Overwhelmed human resources teams should remember what employees really value at work

When it comes to unhappy workers, pollsters recommend that leaders should 'add wellbeing measurements to their executive dashboards [and] prioritise employee wellbeing as part of their employer brand promise'.
When it comes to unhappy workers, pollsters recommend that leaders should 'add wellbeing measurements to their executive dashboards [and] prioritise employee wellbeing as part of their employer brand promise'.

Pity HR. From hybrid work to quiet quitting, there are few current management preoccupations that do not end up becoming the human resources team’s problem.

“Human capital” is this decade’s business buzzword; a rebranding of the “our people are our greatest asset” cliche for an age when financial capital has been easier to come by than skilled labour.

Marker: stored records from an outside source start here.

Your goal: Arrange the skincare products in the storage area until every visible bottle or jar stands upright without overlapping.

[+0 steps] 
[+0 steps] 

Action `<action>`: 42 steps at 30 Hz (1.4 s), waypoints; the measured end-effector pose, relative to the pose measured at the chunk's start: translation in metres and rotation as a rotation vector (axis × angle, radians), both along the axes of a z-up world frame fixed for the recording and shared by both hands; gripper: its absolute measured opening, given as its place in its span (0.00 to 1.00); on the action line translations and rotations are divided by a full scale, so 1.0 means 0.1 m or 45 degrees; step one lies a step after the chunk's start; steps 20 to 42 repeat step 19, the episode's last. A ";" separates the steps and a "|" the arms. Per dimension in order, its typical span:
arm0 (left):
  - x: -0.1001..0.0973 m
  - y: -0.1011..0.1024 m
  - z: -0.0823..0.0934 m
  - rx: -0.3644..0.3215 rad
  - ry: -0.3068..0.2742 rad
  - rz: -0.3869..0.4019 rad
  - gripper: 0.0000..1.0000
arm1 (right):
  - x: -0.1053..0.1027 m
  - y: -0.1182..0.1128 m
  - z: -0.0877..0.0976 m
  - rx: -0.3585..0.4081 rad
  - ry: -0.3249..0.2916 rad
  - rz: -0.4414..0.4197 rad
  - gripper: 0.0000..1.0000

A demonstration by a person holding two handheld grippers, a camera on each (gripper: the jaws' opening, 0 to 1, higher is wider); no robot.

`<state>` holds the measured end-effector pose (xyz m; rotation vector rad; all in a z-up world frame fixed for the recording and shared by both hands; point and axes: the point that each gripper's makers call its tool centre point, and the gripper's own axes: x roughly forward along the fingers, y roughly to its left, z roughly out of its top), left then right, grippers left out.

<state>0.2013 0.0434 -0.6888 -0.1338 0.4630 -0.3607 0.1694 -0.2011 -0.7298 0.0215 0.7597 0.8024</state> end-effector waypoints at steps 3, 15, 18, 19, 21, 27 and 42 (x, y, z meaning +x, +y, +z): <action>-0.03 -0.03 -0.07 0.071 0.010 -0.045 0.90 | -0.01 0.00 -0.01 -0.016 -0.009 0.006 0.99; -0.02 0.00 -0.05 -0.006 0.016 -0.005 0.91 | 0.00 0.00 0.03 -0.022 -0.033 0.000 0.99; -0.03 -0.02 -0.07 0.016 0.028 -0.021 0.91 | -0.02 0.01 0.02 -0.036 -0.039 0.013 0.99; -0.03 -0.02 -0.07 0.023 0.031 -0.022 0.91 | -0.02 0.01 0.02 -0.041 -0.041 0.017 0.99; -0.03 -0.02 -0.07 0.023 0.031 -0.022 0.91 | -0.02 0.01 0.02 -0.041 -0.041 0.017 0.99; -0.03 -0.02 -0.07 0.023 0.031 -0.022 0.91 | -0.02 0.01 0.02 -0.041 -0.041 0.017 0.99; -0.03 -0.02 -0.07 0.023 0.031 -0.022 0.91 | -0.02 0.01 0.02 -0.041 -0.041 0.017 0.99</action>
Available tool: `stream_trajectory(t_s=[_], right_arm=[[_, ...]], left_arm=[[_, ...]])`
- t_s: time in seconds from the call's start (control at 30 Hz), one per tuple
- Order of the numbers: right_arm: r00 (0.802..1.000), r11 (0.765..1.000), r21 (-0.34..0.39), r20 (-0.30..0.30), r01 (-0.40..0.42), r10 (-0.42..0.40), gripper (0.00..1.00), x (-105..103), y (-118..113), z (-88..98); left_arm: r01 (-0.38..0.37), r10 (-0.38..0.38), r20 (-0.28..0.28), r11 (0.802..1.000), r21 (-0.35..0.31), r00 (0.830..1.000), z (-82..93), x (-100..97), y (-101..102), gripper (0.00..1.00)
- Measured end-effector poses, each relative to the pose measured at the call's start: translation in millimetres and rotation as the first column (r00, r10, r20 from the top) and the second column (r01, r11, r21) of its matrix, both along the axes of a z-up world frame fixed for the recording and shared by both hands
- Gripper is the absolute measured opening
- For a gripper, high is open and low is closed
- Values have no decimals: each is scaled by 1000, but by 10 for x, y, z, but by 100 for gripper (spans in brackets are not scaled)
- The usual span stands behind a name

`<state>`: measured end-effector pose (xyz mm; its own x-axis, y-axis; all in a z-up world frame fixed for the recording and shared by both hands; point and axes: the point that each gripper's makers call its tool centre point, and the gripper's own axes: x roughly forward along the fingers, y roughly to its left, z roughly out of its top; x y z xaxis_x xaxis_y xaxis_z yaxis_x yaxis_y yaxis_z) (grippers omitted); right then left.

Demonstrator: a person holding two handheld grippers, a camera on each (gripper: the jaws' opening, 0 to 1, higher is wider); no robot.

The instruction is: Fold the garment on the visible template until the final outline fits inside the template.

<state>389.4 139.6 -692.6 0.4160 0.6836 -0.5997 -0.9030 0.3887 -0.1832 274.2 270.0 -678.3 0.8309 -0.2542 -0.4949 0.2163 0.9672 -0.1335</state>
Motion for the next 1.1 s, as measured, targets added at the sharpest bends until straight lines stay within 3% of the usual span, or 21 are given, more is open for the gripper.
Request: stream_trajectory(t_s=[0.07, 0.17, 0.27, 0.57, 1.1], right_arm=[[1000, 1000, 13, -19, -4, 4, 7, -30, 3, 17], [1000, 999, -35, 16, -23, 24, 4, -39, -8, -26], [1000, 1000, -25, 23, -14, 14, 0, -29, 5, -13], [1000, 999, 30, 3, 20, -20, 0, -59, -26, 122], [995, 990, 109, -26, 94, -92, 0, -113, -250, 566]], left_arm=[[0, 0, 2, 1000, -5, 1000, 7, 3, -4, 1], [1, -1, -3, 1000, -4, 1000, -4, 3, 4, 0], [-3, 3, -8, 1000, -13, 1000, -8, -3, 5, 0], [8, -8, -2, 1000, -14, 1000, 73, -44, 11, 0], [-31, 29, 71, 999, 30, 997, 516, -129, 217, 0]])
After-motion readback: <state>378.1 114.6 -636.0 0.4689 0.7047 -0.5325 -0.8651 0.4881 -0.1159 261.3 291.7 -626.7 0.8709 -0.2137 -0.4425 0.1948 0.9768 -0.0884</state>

If tight employment markets have made HR’s basic tasks of recruitment and retention more difficult , its job has been complicated further by the #MeToo and Black Lives Matter movements, which forced organisations to confront how little they had really valued some of their supposed assets.

Throw in a pandemic, a revival in labour unions and the arrival of a generation with more demanding expectations of management, and it is easy to understand why one recent survey of US and British HR professionals found that 98 per cent of them felt burned out. (Employee burnout, incidentally, is another of the problems that HR is supposed to be solving.)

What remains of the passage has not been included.